LAVORO

Marangoni, cassa integrazione per 50

L’azienda: «Grave crisi di commesse, la richiesta riguarda tutti i 290 dipendenti per un anno a partire dal 24 di agosto»


di Giuliano Lott


ROVERETO. L’annuncio, a pochi giorni dalla richiesta d’incontro dei sindacati che chiedevano chiarimenti sulle intenzioni dell’azienda per il futuro, è da far tremare i polsi. La Marangoni ha richiesto un incontro al Servizio lavoro della Provincia per proporre la cassa integrazione straordinaria per tutti i suoi 290 dipendenti (tra impiegati, intermedi e operai), aggiungendo di prevedere che il provvedimento interesserà in modo stabile circa 50 lavoratori salvo necessità determinate da condizioni di mercato più sfavorevoli del previsto.

I motivi della drastica cura dimagrante sono spiegati nella stringata missiva che l’azienda ha inviato al sindacato ancora prima dell’incontro fissato per il prossimo 12 agosto. Marangoni parla di «risultati gestionali involutivi» e di «previsioni per i prossimi 12 mesi che evidenziano una grave contrazione dei mercati di riferimento e conseguentemente delle vendite». Fenomeni che «hanno condizionato e condizionano - scrive il direttore dello stabilimento Roberto Busato - i volumi produttivi principalmente delle linee della ricostruzione autocarro a caldo, della ricostruzione movimento terra e della ricostruzione TL/4x4 con ripercussioni negative anche sulla produzione delle mescole e semilavorati per uso interno». Tale situazione, prosegue la lettera spedita dalla sede di Confindustria, si è riflessa «anche sui risultati aziendali che pertanto presentano a loro volta indicatori di crisi significativi».

Da questi presupposti discende la scelta di richiedere la cassa integrazione, a decorrere dal 24 agosto, per la totalità dei dipendenti che «in ragione della crisi potrà essere anche totalmente sospeso dal lavoro». Aggiunge l’azienda che «comunque e salvo tale eventuale necessità si prevede che la cassa integrazione straordinaria coinvolgerà stabilmente attraverso la sospensione totale dal lavoro» di circa 50 dipendenti.

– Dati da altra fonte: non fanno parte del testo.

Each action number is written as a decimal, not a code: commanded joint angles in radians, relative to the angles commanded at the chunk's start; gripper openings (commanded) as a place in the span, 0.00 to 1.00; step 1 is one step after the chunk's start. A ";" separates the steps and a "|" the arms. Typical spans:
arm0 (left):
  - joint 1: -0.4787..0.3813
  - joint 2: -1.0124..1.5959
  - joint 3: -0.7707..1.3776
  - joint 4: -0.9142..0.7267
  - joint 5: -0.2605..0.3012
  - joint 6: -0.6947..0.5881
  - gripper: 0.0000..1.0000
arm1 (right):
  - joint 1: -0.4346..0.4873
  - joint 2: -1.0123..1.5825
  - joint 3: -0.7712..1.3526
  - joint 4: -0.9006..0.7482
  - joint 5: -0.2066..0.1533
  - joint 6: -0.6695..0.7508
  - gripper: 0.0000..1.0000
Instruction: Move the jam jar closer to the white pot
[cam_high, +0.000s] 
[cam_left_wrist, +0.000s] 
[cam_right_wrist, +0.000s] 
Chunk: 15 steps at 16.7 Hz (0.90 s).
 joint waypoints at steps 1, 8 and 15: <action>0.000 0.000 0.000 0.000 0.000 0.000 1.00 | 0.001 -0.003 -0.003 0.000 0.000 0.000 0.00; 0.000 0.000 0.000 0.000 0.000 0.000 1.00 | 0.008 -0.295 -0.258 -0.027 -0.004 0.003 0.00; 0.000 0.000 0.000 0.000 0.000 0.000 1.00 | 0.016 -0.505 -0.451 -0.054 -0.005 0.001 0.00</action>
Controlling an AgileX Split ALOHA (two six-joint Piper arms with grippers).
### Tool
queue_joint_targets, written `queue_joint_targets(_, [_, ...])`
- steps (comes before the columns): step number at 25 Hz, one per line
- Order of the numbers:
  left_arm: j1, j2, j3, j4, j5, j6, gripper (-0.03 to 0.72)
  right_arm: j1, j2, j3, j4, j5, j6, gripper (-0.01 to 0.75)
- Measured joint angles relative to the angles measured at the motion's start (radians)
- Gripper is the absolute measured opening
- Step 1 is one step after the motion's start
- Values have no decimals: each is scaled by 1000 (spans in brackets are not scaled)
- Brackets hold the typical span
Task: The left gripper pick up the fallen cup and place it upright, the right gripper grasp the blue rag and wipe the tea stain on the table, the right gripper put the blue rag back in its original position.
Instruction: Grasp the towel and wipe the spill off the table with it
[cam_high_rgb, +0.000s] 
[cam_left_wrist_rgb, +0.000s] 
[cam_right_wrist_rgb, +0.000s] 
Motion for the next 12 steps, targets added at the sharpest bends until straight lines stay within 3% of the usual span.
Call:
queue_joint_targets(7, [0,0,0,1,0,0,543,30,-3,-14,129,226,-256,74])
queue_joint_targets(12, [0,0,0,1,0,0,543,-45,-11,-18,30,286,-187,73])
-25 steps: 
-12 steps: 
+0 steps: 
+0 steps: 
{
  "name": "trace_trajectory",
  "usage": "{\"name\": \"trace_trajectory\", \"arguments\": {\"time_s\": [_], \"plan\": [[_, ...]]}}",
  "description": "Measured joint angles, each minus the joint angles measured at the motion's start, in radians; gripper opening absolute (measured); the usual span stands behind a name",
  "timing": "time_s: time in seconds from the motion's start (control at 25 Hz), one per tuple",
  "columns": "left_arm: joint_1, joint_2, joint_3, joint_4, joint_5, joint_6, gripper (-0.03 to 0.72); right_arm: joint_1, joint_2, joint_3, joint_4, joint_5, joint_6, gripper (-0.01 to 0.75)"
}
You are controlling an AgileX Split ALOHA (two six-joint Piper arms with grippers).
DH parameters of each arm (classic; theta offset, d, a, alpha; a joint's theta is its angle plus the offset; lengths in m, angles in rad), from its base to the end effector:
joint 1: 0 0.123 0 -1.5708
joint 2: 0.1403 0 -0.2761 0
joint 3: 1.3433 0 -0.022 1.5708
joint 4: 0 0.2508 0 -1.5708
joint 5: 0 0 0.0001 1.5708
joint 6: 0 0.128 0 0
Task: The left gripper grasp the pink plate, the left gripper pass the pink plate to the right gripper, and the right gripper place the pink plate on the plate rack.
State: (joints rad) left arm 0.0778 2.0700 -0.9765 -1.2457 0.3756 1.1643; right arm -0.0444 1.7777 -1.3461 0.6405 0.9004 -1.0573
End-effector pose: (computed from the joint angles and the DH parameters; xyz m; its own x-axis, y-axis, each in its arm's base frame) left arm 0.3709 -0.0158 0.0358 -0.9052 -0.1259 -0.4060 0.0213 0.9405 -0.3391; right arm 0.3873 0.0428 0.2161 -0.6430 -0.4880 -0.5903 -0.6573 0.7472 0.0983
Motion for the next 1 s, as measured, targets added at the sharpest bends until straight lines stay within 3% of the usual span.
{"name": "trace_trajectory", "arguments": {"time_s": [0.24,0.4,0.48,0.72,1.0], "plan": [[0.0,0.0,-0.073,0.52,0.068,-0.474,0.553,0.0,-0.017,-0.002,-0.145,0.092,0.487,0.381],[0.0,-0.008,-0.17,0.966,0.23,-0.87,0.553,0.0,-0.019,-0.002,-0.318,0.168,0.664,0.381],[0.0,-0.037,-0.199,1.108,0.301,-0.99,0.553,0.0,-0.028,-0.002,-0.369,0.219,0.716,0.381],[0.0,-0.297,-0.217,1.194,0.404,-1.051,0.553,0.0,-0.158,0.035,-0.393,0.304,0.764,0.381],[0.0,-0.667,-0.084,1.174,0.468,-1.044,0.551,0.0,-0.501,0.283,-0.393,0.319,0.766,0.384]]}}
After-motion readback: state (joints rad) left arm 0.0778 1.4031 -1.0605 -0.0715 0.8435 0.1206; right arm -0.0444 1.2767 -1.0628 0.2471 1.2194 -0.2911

Verrà attuato il meccanismo della rotazione «compatibilmente con i vincoli di fungibilità delle competenze dei singoli lavoratori e con le esigenze tecnico, organizzative e produttive», ma Busato precisa che «la drastica riduzione di attività di alcune linee produttive comporterà l’impossibilità di effettuare la ritazione del personale privo di fungibilità di mansioni», e ciò vale per circa 15 dipendenti.

In poche parole, una doccia fredda per i quasi 300 lavoratori dello stabilimento roveretano, che ora dovranno fare i conti con lo spettro della disoccupazione se tra un anno le condizioni di mercato non saranno mutate, se non addirittura peggiorate. E ciò arriva a poco più di un anno dal patto “lacrime e sangue” con il quale i sindacati hanno accettato condizioni di lavoro peggiorative a fronte dell’impegno dell’azienda a investire nella tecnologia e garantire il mantenimento dei livelli occupazionali.